DATASET.

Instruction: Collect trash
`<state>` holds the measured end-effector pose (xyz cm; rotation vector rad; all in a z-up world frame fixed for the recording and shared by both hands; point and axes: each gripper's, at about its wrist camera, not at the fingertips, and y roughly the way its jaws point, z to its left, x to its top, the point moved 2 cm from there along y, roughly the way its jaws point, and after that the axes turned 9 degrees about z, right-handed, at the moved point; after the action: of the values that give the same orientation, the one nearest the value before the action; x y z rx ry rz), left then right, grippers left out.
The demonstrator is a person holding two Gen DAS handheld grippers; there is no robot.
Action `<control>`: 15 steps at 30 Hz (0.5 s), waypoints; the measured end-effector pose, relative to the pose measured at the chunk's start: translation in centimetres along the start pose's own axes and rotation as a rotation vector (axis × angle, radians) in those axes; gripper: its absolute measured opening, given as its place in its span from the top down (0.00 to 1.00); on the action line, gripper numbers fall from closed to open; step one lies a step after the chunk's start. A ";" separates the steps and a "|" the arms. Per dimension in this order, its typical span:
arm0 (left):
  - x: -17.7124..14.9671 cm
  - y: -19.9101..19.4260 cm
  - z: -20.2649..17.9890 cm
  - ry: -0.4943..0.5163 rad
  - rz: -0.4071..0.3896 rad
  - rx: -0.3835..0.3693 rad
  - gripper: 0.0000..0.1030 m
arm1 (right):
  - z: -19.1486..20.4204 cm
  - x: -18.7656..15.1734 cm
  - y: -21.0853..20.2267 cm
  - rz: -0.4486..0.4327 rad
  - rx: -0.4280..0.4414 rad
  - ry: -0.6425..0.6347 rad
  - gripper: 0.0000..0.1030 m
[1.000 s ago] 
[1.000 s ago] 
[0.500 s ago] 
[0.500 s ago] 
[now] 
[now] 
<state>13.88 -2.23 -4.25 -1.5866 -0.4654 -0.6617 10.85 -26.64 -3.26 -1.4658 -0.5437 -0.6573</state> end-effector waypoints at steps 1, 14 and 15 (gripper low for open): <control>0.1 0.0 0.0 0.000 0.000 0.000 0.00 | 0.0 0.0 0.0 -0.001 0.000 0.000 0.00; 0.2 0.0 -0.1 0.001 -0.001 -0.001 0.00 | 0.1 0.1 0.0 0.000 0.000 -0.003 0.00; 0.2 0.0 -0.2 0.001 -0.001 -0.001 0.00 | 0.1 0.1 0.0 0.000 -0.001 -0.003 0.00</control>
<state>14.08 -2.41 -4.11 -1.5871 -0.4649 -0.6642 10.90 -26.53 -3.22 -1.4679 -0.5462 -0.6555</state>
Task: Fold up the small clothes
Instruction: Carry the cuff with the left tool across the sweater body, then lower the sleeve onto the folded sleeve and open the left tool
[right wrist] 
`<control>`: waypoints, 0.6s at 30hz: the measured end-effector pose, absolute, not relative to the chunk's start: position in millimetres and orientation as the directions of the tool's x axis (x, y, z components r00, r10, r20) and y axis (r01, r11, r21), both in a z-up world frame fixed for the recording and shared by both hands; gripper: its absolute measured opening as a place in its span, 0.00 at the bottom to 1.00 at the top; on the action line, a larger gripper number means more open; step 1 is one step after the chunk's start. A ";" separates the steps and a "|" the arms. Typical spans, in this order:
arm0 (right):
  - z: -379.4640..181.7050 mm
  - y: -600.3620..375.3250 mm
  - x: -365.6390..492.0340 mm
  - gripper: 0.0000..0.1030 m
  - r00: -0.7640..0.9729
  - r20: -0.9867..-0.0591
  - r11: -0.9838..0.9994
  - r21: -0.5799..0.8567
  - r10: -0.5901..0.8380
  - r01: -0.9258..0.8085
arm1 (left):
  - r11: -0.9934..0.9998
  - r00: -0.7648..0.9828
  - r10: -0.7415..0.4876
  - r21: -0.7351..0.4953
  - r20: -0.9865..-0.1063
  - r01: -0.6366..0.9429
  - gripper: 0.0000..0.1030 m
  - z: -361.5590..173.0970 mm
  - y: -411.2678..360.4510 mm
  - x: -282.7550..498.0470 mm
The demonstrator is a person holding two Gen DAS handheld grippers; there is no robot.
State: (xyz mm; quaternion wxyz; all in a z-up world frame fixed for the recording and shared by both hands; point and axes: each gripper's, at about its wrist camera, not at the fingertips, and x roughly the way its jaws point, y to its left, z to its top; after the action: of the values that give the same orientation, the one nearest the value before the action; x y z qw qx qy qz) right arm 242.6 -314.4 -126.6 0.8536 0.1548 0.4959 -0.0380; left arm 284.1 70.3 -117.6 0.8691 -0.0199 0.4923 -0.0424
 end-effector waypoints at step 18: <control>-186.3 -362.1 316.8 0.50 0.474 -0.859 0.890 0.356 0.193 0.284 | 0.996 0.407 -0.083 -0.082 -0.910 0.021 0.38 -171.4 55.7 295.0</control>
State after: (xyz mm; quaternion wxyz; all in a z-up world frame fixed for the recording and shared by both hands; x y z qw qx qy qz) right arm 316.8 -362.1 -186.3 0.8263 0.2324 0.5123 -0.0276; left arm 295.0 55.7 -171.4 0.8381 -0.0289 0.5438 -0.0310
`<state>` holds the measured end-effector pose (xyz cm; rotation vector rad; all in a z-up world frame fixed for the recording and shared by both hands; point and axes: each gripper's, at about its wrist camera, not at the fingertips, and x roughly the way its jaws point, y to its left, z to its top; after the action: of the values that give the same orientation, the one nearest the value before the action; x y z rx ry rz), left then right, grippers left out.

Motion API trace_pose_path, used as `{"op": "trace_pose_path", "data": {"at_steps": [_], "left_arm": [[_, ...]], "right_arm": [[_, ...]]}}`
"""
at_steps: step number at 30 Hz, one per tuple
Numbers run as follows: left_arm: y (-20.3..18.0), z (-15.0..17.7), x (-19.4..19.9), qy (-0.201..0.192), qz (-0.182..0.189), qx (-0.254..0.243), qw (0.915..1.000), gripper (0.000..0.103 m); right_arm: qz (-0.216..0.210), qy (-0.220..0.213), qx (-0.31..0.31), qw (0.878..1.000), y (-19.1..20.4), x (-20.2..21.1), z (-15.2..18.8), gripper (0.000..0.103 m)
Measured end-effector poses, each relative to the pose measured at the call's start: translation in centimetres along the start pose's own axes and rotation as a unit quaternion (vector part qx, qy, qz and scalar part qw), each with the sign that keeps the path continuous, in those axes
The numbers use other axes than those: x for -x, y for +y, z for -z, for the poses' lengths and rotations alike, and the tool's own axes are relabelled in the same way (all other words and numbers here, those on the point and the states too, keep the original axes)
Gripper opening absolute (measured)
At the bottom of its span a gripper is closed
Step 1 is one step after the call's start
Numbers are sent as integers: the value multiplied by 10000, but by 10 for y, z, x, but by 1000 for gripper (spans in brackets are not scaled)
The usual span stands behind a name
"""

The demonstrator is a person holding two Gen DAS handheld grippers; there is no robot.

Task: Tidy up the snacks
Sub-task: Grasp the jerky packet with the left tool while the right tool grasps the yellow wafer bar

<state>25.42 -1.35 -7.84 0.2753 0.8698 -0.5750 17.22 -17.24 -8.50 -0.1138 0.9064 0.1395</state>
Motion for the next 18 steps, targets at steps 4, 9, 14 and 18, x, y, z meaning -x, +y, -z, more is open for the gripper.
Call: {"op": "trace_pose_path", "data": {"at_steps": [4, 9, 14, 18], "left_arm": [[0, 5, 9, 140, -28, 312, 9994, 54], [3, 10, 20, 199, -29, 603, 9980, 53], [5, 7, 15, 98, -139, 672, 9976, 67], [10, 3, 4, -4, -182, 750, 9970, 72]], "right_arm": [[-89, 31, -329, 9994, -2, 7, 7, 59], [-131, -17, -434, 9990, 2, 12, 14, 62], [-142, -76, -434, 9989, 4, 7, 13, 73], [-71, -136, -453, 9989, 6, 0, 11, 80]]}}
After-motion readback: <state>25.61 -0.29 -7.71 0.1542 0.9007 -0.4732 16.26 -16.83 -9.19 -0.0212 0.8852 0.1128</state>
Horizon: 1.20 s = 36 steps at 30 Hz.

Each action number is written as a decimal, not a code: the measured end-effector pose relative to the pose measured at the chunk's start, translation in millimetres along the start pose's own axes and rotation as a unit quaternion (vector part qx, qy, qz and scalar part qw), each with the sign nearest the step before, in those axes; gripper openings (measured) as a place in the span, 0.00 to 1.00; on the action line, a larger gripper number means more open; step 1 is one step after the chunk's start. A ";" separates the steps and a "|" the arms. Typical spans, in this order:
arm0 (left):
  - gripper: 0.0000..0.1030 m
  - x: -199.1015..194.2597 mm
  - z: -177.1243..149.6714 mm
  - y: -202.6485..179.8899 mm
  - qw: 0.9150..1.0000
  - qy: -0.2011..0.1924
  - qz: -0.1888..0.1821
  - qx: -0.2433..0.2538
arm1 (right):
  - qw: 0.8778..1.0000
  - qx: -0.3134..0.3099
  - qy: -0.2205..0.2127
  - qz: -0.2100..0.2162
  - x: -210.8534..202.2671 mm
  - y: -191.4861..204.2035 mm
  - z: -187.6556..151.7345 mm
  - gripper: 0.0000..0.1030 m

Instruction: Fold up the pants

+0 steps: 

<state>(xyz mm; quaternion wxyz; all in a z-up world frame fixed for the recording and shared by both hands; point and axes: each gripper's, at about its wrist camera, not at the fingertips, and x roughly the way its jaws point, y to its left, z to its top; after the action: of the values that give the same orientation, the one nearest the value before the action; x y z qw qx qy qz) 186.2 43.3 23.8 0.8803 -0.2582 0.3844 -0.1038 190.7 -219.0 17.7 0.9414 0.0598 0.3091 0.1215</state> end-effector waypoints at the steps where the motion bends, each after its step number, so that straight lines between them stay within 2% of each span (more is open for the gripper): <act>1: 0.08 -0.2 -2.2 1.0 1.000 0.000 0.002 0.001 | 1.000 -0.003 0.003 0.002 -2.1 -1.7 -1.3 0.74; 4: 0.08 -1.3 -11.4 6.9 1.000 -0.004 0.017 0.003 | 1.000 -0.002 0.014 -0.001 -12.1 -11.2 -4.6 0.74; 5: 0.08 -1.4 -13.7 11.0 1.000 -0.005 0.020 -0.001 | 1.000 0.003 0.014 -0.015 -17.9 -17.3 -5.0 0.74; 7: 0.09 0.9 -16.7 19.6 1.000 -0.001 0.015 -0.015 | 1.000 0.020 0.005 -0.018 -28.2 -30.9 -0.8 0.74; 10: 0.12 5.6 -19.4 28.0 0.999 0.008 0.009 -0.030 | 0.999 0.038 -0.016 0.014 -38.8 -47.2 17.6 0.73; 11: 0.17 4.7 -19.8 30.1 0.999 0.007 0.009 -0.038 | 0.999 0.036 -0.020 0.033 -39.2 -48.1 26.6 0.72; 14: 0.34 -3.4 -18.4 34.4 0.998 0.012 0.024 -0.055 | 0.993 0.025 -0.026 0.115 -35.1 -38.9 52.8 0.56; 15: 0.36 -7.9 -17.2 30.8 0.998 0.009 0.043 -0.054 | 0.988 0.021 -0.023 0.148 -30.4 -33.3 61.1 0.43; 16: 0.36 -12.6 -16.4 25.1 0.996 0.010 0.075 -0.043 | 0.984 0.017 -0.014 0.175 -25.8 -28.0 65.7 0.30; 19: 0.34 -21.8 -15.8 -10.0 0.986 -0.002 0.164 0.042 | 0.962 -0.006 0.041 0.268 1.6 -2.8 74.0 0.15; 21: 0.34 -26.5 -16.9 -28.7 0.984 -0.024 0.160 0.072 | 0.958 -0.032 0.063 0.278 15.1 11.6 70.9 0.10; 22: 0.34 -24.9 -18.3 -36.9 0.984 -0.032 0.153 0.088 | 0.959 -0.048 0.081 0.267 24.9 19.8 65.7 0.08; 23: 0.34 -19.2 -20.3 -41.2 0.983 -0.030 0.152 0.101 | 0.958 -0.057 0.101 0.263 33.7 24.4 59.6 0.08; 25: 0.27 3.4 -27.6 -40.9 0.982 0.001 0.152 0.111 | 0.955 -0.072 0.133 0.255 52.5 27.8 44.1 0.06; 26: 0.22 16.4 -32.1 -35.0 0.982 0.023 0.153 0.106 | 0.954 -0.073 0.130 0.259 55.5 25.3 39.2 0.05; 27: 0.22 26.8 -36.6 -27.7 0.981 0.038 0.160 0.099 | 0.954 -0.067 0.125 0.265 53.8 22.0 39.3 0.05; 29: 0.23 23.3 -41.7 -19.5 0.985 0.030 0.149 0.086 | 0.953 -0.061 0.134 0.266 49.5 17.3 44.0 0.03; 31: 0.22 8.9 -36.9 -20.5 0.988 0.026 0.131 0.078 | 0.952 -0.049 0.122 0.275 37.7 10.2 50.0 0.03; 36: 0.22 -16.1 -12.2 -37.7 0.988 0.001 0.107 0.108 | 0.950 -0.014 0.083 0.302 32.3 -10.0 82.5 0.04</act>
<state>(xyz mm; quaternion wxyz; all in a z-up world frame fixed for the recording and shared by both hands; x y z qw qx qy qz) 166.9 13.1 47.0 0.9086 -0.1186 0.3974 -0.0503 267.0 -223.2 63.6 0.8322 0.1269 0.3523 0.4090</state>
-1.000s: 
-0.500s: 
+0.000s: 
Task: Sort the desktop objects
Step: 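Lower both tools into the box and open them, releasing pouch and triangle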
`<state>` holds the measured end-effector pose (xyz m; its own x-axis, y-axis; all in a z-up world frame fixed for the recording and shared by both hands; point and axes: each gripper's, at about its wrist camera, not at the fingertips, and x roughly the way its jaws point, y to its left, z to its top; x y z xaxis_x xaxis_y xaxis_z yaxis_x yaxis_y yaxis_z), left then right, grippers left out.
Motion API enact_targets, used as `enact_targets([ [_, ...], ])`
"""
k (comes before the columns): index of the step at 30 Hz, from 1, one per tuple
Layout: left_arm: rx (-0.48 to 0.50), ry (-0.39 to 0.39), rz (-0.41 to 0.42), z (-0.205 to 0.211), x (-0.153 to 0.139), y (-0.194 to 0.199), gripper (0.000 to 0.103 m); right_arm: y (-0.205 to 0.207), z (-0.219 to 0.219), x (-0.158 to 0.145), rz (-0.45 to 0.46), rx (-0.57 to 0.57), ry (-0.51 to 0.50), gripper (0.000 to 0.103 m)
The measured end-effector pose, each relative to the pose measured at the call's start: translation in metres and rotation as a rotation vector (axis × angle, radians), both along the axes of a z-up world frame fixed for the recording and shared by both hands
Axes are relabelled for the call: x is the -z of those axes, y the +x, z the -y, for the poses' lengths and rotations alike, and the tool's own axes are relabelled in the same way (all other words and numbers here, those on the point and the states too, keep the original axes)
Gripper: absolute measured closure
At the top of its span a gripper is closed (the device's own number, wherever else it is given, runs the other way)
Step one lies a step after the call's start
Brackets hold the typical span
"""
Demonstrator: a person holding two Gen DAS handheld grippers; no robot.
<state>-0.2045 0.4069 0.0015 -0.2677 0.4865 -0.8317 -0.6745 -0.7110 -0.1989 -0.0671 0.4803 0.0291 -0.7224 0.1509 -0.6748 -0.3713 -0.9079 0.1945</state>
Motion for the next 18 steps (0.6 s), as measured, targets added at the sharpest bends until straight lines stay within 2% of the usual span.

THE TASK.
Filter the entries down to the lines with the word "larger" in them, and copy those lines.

PROBLEM SOLUTION.
`<control>`: waypoints, 0.6s at 30hz: the measured end-effector pose, absolute, not relative to the chunk's start: position in millimetres and orientation as the directions of the tool's x axis (x, y, z components r00, r10, r20) and y axis (r01, r11, r21), both in a z-up world frame fixed for the recording and shared by both hands; gripper: its absolute measured opening as a place in its span, 0.00 at the bottom to 1.00 at the top; on the action line, a larger gripper number means more open; step 1 is one step after the chunk's start. A ";" separates the steps and a "|" the arms. Typical spans, in this order:
Each action number is written as a decimal, not a code: the measured end-effector pose relative to the pose measured at the chunk's start, translation in millimetres along the start pose's own axes and rotation as a unit quaternion (vector part qx, qy, qz and scalar part qw), each with the sign nearest the step before, in those axes; gripper openings (measured) as a place in the span, 0.00 to 1.00; on the action line, a larger gripper number means more open; step 1 is one step after the chunk's start. A ";" separates the steps and a "|" the arms. Typical spans, in this order:

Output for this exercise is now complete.